§ Provided data
-- Opening Marker --

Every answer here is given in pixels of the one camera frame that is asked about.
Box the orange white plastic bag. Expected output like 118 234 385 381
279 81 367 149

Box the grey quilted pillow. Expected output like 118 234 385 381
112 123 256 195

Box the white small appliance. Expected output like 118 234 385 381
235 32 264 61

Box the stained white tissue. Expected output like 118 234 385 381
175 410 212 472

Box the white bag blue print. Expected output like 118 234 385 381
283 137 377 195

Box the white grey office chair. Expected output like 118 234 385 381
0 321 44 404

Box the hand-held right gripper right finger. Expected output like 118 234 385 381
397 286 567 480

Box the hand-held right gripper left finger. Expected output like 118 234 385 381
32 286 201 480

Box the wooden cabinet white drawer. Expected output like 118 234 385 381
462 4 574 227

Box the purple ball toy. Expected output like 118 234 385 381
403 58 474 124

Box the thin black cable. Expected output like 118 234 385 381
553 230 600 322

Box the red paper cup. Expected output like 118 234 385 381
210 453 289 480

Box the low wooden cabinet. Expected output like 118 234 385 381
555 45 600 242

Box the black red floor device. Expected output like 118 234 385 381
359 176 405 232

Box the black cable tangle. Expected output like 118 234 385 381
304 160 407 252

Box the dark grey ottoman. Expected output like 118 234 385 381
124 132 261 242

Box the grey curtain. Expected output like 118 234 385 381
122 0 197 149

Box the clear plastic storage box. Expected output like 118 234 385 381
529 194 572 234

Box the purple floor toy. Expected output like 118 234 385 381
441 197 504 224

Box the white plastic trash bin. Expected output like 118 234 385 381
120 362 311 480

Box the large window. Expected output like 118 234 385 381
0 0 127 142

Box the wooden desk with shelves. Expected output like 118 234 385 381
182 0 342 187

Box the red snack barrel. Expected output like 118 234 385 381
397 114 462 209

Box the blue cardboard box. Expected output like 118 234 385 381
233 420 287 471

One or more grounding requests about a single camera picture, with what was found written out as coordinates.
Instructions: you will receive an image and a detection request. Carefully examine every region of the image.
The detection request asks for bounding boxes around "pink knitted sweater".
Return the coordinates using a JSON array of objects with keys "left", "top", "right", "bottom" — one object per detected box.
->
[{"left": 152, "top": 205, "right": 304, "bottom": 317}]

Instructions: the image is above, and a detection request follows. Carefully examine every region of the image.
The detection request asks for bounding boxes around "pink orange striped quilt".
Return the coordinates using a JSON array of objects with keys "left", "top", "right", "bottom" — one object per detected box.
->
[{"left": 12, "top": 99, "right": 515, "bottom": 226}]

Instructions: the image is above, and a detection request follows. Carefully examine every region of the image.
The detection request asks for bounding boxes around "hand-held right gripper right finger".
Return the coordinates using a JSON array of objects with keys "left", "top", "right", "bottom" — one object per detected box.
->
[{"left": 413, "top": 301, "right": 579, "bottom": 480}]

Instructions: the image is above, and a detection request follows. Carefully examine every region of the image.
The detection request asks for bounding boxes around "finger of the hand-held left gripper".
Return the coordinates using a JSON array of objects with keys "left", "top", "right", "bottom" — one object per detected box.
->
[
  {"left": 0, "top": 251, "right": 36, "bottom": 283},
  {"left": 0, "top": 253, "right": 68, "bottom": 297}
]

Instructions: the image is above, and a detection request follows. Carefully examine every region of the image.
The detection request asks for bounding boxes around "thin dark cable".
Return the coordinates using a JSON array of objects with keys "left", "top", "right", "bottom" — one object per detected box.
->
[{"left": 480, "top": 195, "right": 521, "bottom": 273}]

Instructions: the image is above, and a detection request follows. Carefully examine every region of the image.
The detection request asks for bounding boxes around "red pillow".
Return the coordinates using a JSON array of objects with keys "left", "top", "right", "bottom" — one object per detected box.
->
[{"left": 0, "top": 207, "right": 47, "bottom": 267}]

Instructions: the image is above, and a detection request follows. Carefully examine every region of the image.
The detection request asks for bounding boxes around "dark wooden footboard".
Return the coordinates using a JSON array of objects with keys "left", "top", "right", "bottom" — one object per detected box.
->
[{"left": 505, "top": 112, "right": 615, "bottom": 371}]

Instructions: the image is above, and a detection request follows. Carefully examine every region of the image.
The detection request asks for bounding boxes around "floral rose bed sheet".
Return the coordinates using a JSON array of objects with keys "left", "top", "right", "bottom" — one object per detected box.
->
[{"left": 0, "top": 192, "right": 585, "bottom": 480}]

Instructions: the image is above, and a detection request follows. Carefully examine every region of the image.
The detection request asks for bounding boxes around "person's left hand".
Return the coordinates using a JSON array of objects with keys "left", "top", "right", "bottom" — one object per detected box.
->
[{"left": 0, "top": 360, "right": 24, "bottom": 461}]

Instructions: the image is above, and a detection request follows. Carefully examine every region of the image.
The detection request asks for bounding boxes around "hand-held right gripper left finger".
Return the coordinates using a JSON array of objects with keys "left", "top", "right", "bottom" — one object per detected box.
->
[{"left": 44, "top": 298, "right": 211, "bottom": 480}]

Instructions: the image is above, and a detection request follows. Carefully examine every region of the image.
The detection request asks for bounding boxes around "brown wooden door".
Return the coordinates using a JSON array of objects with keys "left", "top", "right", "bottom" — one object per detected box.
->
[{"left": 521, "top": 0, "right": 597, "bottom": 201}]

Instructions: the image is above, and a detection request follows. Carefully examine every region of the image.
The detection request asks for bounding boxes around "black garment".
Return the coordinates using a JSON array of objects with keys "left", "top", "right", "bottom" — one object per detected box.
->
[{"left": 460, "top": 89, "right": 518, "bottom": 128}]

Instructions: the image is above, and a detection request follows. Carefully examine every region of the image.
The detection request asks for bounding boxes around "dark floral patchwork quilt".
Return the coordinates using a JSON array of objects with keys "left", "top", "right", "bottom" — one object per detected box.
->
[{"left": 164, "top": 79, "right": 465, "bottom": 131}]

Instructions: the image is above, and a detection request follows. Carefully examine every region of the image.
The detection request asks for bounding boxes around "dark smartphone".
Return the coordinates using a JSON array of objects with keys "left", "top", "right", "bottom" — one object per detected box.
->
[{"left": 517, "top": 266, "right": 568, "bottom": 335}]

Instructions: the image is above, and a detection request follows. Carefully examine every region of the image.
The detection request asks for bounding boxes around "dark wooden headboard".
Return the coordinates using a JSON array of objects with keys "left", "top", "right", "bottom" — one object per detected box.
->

-- Closing Marker --

§ Exercise objective
Retype the entries above exactly, but only from the line containing "Box the white plastic" through the line containing "Instructions: you will", both included.

§ Task answer
Box the white plastic trash bin. Expected output like 118 234 385 381
120 362 311 480

Box the large window. Expected output like 118 234 385 381
0 0 127 142

Box the wooden desk with shelves. Expected output like 118 234 385 381
182 0 342 187

Box the red snack barrel. Expected output like 118 234 385 381
397 114 462 209

Box the blue cardboard box. Expected output like 118 234 385 381
233 420 287 471

One or more grounding requests about a single camera picture, with what was found written out as coordinates.
Instructions: you will receive an image and a detection request. Carefully examine every region of the image.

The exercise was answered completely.